Data segment Block Start

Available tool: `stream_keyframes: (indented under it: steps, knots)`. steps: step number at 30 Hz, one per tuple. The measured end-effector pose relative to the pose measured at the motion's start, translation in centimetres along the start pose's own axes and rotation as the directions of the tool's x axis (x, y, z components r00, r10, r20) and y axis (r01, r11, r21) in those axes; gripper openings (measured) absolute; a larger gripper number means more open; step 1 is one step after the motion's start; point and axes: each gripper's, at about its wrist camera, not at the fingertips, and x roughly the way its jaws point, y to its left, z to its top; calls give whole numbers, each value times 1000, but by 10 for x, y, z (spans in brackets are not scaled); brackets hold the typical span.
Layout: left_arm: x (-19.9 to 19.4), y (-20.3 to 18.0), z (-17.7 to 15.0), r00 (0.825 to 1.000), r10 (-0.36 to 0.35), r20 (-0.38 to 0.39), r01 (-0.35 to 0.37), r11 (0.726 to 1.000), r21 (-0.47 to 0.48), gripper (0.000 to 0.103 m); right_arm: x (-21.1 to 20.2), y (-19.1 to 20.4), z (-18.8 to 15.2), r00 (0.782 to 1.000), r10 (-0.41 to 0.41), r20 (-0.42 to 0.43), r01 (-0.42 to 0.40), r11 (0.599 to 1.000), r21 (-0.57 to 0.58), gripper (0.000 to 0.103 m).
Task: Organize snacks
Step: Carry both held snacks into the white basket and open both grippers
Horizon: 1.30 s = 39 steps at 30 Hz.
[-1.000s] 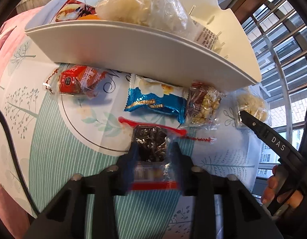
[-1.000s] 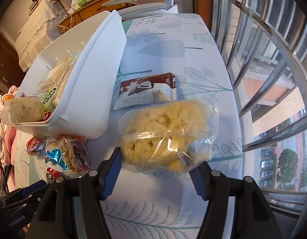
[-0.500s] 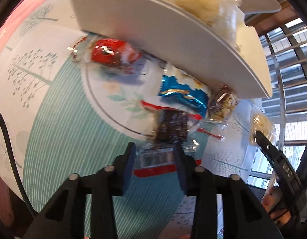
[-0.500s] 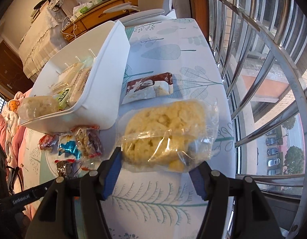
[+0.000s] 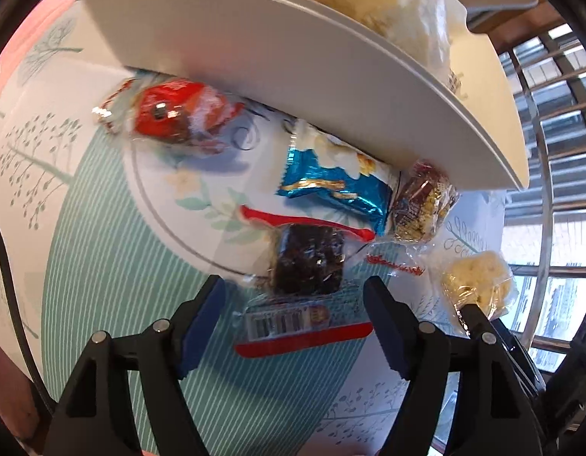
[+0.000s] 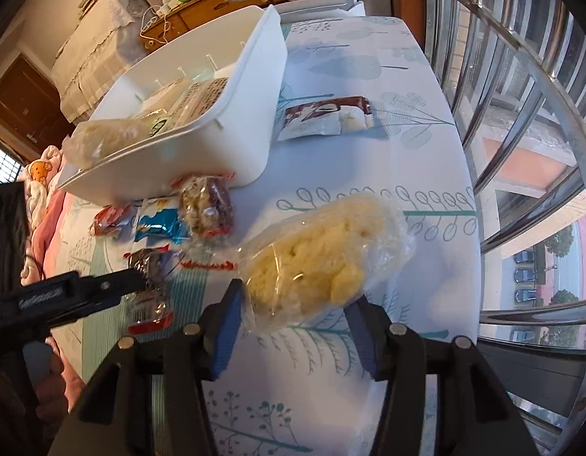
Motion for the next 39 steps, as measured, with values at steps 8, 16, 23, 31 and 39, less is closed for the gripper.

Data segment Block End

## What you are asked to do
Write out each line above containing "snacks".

## Response below
Task: Organize snacks
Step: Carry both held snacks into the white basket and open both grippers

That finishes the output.